Erschienen: 19.07.2011 Abbildung von Preisach | Relational Semi-Supervised Classification Using Multiple Relations | 1. Auflage | 2011 |


Relational Semi-Supervised Classification Using Multiple Relations

lieferbar (3-5 Tage)

Buch. Softcover


158 S

In englischer Sprache

Shaker Verlag. ISBN 978-3-8440-0201-0

Format (B x L): 17.4 x 24.9 cm

Gewicht: 376 g

Das Werk ist Teil der Reihe: Berichte aus der Informatik


Nowadays new technologies allow to store vast amounts of data, hence the amount of collected data grows steadily. This trend is positive on one hand since more knowledge is available, but on the other hand it may lead to information overload on the side of the user. This means, we need to provide the user with facilities that help organizing the collected data. Therefore usually supervised classification algorithms, under the assumption that data instances are independent and identically-distributed iid, are applied. Meaning that only inherent attributes of the instance itself are taken into account. However, using standard supervised classification methods may lead to less accurate results because of the following three issues: First, the iid assumption may not always hold, i.e. often relations and dependencies among data instances exist, but are ignored, second, if relations are taken into account, often only one is considered even if multiple exist, and third, the required labeled data for supervised classification is scarce and costly to obtain. Examples for data where the iid assumption does not hold are: Web pages connected by hyperlinks and scientific publications which are related by common authors, venue or citations. Apart from text documents, relations can also be observed in other domains like social tagging systems where users are related to each other by sharing the same resources. We also consider situations where a relation is not explicitly given, in these cases a relation can be constructed using similarities. In the medical domain for instance, patients could be connected to other patients if they have similar measurements (time series of blood pressure, heart rate, etc.).
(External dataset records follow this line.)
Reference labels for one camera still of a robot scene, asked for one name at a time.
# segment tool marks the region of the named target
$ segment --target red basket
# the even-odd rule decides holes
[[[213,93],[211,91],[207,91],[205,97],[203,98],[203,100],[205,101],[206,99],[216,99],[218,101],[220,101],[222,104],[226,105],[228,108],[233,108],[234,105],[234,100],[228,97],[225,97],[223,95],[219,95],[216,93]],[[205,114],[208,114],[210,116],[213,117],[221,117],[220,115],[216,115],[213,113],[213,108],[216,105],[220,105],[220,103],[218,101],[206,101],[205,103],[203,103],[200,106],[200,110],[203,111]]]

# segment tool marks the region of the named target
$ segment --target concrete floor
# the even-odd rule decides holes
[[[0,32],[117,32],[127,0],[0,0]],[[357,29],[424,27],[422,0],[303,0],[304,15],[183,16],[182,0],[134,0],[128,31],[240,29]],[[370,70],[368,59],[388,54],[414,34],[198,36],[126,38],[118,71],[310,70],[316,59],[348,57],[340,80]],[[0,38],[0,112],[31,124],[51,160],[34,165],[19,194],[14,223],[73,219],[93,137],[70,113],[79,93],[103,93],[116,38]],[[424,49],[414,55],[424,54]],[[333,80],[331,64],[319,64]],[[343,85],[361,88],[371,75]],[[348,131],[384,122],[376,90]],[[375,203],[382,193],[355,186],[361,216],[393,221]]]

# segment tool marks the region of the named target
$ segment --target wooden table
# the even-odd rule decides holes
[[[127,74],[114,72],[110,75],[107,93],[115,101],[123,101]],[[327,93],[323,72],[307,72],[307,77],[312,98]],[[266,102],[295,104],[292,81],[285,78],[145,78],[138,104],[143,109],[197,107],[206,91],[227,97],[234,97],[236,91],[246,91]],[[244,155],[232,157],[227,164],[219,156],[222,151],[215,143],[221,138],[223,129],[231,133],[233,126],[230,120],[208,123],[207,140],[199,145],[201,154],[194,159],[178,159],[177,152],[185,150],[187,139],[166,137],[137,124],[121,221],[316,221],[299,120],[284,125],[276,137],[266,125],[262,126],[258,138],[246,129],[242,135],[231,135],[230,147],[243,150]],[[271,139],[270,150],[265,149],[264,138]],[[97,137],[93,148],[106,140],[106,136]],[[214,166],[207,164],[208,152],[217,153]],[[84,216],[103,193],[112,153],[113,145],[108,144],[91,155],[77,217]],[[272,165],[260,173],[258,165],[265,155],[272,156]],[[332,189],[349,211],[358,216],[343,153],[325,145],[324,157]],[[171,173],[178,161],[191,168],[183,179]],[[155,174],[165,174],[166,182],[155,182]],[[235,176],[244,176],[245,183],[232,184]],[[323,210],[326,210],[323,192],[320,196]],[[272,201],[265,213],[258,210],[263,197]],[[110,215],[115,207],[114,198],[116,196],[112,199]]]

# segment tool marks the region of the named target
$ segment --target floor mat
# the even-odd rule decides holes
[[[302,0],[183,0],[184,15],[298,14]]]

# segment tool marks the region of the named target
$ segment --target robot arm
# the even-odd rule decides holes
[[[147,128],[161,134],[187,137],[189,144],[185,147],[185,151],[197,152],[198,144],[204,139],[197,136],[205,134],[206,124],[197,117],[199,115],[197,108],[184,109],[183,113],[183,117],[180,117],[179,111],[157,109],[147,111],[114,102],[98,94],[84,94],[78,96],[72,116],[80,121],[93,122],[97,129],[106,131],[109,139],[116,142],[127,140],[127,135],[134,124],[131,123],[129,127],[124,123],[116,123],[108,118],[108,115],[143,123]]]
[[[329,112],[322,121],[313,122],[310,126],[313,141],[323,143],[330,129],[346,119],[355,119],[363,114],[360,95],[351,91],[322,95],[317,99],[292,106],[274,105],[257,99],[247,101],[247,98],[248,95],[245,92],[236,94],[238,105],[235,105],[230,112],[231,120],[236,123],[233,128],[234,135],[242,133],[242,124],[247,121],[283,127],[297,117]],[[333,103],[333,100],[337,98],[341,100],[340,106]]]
In each domain mentioned above, labeled data is scarce while the cost of expert annotation is high, and multiple relations among data instances exist, thus we will address all three issues in this thesis. We propose and analyze several semi-supervised relational algorithms using multiple relations. We investigate their benefits in different domains and show that independent of the type of data or the area of application, semi-supervised relational methods exploiting multiple relations are highly predictive and mostly outperform state-of-the-art algorithms.